On 2025/12/21 14:37:45 Jark Wu wrote:
> Thanks for the great proposal.
> 
> I think the current terminology may cause confusion about the
> relationship between "snapshot consumer" and Kafka-style consumer
> groups, similar to the consumer framework question raised by Liebing.
> 
> Paimon uses the term "consumer ID" because its semantics are indeed
> analogous to Kafka consumer groups. However, Fluss’s snapshot
> "consumer" is fundamentally different: it’s solely used to pin KV
> snapshot files and does not track consumption offsets at all.
> 
> Since this mechanism is designed specifically to prevent deletion and
> is typically time-bound (i.e., the snapshot shouldn’t be retained
> indefinitely if the client crashes), we should avoid the term
> "Consumer", as it usually implies long-lived, streaming consumption,
> and to avoid conflicts with the future "consumer group" in Fluss.
> 
> Therefore, I suggest naming it "KV Snapshot Lease".
> 
> The client "leases" the snapshot for a defined period. Once the lease
> expires and isn’t renewed, the server may safely reclaim the snapshot.
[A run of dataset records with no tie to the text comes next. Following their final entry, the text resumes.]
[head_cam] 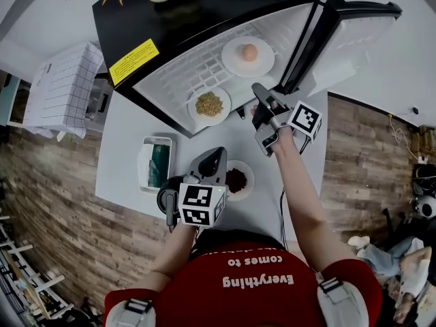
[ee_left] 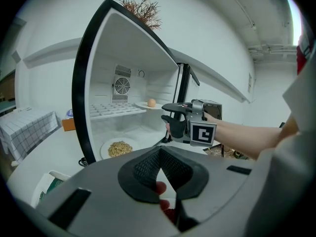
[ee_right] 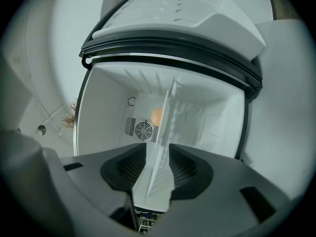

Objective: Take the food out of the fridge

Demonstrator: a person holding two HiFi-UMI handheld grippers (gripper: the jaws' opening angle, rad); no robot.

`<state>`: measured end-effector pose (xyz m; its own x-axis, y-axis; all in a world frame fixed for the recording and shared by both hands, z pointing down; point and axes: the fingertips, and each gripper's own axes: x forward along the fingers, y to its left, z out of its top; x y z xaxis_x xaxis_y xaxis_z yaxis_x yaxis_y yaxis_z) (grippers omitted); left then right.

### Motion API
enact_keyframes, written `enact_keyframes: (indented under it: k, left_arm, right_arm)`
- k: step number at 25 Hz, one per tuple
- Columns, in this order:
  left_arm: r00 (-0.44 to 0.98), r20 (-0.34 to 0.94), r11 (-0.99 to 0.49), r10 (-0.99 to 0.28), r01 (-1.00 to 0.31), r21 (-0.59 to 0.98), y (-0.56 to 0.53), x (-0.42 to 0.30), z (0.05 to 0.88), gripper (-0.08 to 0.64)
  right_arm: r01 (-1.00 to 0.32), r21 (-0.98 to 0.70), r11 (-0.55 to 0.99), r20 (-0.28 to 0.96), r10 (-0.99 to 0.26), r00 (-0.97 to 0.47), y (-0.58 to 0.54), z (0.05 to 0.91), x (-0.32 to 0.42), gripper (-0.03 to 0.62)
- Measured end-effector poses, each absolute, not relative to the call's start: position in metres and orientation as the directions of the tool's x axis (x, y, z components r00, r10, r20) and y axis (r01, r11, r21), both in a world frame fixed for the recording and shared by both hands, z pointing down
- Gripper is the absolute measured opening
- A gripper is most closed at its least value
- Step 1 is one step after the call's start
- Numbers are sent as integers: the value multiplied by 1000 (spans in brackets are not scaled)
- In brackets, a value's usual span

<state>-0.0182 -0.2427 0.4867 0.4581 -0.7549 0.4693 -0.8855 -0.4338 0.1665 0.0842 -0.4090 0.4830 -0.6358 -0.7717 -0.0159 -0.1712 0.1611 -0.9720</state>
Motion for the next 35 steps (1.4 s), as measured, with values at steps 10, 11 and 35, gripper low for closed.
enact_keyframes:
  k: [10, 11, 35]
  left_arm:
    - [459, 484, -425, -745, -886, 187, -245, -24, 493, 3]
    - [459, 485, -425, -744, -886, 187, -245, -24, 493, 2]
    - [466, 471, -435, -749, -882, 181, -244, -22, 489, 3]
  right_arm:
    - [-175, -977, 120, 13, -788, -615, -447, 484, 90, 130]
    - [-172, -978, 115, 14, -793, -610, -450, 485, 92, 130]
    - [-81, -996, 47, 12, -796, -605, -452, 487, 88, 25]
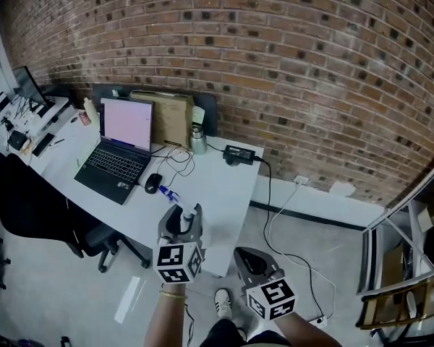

> The term "lease" is widely used in distributed systems (e.g., HDFS,
> etcd) for exactly this purpose.
> 
> We can then update the interfaces accordingly:
> 
> ```
> CompletableFuture<AcquireKvSnapshotLeaseResult> acquireKvSnapshotLease(
> String leaseId,
> Map<TableBucket, Long> snapshotIds,
> long leaseDuration);
> 
> CompletableFuture<Void> renewKvSnapshotLease(
> String leaseId,
> long leaseDuration);
> 
> CompletableFuture<Void> releaseKvSnapshotLease(
> String leaseId,
> Set<TableBucket> bucketsToRelease);
> 
> CompletableFuture<Void> dropKvSnapshotLease(String leaseId);
> ```
> 
> What do you think?
> 
> Other minor suggestions:
> 
> (1) I think we may need to use a compacted binary format for the
> zknode instead of using JSON. I'm afraid it will easily be greater
> than 1MB if using JSON.
> 
> (2) We should at least retain 2 snapshots by default and for best
> practice. This doesn't increase lots of remote storage size (only one
> incremental size) and double zk node overhead. However, this can
> greatly simplify the implementaion without dealing the
> `failedTableBucketSet`. We can still introduce the
> `failedTableBucketSet`, but use it for optimization in the future to
> reduce the numRetain to one.
> 
> Best,
> Jark
> 
> On Sun, 21 Dec 2025 at 11:27, Yunhong Zheng <[email protected]> wrote:
> >
> > Hi Liebing,
> >
> > Thanks for the thoughtful feedback. We indeed need to consider the problem 
> > of partition expiration. In the short term, I personally think we could 
> > choose to ignore partition expiration—preventing expired partitions from 
> > triggering failover in read jobs or tiering jobs. There's no need to 
> > introduce partition consumer logic, which would increase implementation 
> > complexity. What do you think?
> >
> > Best regards,
> > Yunhong
> >
> > On 2025/12/18 07:01:10 Liebing Yu wrote:
> > > Hi Yunhong!
> > >
> > > Thanks for your great work. I have a few questions:
> > >
> > > 1. Regarding Partition Expiration and Data Consistency:
> > > For KV tables, snapshot expiration significantly impacts consumers.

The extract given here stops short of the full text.